> Problem
The listing below is to be duplicated exactly, with every picture omitted.

Top of Dataset entries

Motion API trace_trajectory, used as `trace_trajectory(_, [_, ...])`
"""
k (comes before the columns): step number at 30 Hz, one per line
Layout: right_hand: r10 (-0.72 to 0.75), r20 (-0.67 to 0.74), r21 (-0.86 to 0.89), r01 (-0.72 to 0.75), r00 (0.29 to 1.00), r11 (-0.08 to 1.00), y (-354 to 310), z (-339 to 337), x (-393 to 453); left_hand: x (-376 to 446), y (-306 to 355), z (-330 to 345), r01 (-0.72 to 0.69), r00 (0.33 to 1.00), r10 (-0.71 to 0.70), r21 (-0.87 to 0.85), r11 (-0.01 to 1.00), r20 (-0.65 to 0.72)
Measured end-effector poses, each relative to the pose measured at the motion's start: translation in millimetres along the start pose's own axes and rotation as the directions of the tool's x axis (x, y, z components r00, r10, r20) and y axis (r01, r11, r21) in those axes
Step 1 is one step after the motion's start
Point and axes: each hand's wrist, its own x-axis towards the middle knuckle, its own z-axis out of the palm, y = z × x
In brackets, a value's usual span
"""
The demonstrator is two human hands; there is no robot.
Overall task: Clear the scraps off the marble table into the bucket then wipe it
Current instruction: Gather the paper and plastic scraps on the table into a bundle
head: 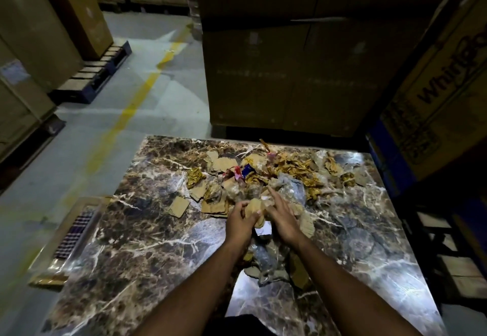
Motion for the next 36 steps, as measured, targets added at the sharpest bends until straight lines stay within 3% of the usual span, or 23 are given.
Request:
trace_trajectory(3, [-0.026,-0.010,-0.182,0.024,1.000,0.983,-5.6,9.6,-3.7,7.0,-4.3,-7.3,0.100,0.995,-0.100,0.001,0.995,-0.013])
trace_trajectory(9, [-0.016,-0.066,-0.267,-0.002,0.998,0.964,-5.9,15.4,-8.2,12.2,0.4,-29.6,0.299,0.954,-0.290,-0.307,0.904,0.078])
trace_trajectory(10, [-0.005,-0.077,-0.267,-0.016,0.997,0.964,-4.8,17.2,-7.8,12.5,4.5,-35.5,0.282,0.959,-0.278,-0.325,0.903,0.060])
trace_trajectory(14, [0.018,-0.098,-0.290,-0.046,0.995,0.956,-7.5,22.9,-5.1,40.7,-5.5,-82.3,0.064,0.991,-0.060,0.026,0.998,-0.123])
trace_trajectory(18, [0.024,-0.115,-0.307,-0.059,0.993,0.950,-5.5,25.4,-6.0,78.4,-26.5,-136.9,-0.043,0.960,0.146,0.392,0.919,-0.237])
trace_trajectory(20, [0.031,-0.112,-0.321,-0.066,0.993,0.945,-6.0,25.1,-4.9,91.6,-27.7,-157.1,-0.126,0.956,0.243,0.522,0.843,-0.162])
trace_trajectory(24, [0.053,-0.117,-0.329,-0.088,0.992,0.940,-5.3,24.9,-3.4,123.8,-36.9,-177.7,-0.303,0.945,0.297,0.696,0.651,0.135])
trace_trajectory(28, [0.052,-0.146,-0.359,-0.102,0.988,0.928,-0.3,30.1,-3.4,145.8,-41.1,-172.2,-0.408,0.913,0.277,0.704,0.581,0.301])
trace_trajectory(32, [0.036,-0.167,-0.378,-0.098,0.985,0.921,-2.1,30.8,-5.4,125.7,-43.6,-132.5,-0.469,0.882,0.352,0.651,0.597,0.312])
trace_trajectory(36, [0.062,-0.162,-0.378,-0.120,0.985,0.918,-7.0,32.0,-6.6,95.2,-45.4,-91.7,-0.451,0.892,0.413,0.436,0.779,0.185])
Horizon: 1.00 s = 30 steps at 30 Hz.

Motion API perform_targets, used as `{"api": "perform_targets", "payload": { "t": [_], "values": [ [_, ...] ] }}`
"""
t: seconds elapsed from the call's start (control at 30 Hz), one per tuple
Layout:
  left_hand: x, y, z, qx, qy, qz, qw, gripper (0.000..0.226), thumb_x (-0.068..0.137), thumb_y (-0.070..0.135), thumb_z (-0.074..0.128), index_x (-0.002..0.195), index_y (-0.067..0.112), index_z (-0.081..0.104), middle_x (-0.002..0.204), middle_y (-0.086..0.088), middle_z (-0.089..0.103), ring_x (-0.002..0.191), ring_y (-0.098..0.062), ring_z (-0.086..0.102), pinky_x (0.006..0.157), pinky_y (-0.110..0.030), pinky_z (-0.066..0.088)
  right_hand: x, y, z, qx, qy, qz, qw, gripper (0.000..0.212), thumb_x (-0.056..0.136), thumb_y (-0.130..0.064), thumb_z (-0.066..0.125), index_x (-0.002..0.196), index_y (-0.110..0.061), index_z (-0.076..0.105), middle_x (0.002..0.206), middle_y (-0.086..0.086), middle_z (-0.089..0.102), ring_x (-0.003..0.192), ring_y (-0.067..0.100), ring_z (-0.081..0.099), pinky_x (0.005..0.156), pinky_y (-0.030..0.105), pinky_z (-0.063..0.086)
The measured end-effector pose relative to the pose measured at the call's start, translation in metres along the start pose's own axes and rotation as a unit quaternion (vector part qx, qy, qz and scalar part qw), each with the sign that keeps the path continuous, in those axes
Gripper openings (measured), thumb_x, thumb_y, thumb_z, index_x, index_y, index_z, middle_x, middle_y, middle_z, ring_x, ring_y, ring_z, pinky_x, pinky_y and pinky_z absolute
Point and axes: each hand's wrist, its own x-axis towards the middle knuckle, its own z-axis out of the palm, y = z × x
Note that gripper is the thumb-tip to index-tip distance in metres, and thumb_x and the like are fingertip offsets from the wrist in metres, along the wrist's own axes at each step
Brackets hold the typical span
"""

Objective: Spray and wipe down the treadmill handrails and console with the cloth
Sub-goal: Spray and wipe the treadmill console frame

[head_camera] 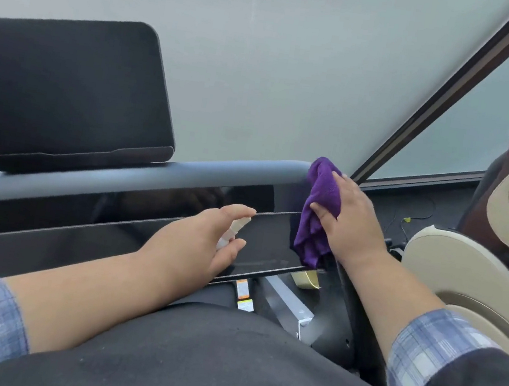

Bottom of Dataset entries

> Solution for this task
Motion API trace_trajectory, used as `trace_trajectory(_, [_, ...])`
"""
k (comes before the columns): step number at 30 Hz, one per line
Layout: right_hand: r10 (-0.72 to 0.75), r20 (-0.67 to 0.74), r21 (-0.86 to 0.89), r01 (-0.72 to 0.75), r00 (0.29 to 1.00), r11 (-0.08 to 1.00), y (-354 to 310), z (-339 to 337), x (-393 to 453); left_hand: x (-376 to 446), y (-306 to 355), z (-330 to 345), r01 (-0.72 to 0.69), r00 (0.33 to 1.00), r10 (-0.71 to 0.70), r21 (-0.87 to 0.85), r11 (-0.01 to 1.00), r20 (-0.65 to 0.72)
Measured end-effector poses, each relative to the pose measured at the motion's start: translation in millimetres along the start pose's own axes and rotation as the directions of the tool's x axis (x, y, z components r00, r10, r20) and y axis (r01, r11, r21) in those axes
Step 1 is one step after the motion's start
Point and axes: each hand's wrist, its own x-axis towards the middle knuckle, its own z-axis out of the palm, y = z × x
In brackets, a value's usual span
"""
The demonstrator is two human hands; there is no robot.
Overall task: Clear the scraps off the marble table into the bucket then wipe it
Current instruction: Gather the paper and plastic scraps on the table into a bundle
head: 
Motion for the next 36 steps, as measured, targets added at the sharpest bends until straight lines stay within 3% of the usual span, or 23 are given.
Request:
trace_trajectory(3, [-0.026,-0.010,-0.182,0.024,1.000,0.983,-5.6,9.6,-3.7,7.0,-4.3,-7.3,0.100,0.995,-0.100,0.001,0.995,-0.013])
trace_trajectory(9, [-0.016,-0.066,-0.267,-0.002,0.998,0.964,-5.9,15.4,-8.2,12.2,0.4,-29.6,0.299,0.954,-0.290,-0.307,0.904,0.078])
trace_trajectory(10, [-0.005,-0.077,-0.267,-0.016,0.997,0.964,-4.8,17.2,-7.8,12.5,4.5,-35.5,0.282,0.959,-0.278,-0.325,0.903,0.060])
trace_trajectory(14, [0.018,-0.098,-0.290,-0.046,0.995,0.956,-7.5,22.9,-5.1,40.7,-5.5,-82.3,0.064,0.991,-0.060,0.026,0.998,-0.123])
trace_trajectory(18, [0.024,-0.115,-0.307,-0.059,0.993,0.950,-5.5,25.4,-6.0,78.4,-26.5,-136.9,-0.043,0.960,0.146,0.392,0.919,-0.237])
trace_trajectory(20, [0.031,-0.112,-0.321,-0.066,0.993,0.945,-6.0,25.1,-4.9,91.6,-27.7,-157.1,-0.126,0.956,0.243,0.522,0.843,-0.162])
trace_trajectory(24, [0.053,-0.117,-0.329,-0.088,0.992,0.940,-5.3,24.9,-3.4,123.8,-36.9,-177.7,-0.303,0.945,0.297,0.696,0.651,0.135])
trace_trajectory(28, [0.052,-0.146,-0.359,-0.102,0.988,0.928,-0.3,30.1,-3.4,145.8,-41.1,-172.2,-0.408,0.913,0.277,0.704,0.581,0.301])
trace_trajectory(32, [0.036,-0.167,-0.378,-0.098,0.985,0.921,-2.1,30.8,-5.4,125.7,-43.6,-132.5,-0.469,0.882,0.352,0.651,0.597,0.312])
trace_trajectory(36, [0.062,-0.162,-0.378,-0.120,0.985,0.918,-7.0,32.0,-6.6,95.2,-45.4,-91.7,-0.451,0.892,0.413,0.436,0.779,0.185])
Horizon: 1.00 s = 30 steps at 30 Hz.

Motion API perform_targets, used as `{"api": "perform_targets", "payload": { "t": [_], "values": [ [_, ...] ] }}`
"""
t: seconds elapsed from the call's start (control at 30 Hz), one per tuple
Layout:
  left_hand: x, y, z, qx, qy, qz, qw, gripper (0.000..0.226), thumb_x (-0.068..0.137), thumb_y (-0.070..0.135), thumb_z (-0.074..0.128), index_x (-0.002..0.195), index_y (-0.067..0.112), index_z (-0.081..0.104), middle_x (-0.002..0.204), middle_y (-0.086..0.088), middle_z (-0.089..0.103), ring_x (-0.002..0.191), ring_y (-0.098..0.062), ring_z (-0.086..0.102), pinky_x (0.006..0.157), pinky_y (-0.110..0.030), pinky_z (-0.066..0.088)
  right_hand: x, y, z, qx, qy, qz, qw, gripper (0.000..0.212), thumb_x (-0.056..0.136), thumb_y (-0.130..0.064), thumb_z (-0.066..0.125), index_x (-0.002..0.196), index_y (-0.110..0.061), index_z (-0.076..0.105), middle_x (0.002..0.206), middle_y (-0.086..0.086), middle_z (-0.089..0.102), ring_x (-0.003..0.192), ring_y (-0.067..0.100), ring_z (-0.081..0.099), pinky_x (0.005..0.156), pinky_y (-0.030..0.105), pinky_z (-0.063..0.086)
The measured end-effector pose relative to the pose measured at the call's start, translation in metres along the start pose's own axes and rotation as a unit quaternion (vector part qx, qy, qz and scalar part qw), each with the sign that keeps the path continuous, in those axes
Gripper openings (measured), thumb_x, thumb_y, thumb_z, index_x, index_y, index_z, middle_x, middle_y, middle_z, ring_x, ring_y, ring_z, pinky_x, pinky_y and pinky_z absolute
Point and axes: each hand's wrist, its own x-axis towards the middle knuckle, its own z-axis out of the palm, y = z × x
Note that gripper is the thumb-tip to index-tip distance in metres, and thumb_x and the like are fingertip offsets from the wrist in metres, along the wrist's own axes at each step
Brackets hold the typical span
"""

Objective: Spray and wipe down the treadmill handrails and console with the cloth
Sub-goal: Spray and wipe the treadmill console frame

[head_camera] 

Nothing remains to be added to the exercise.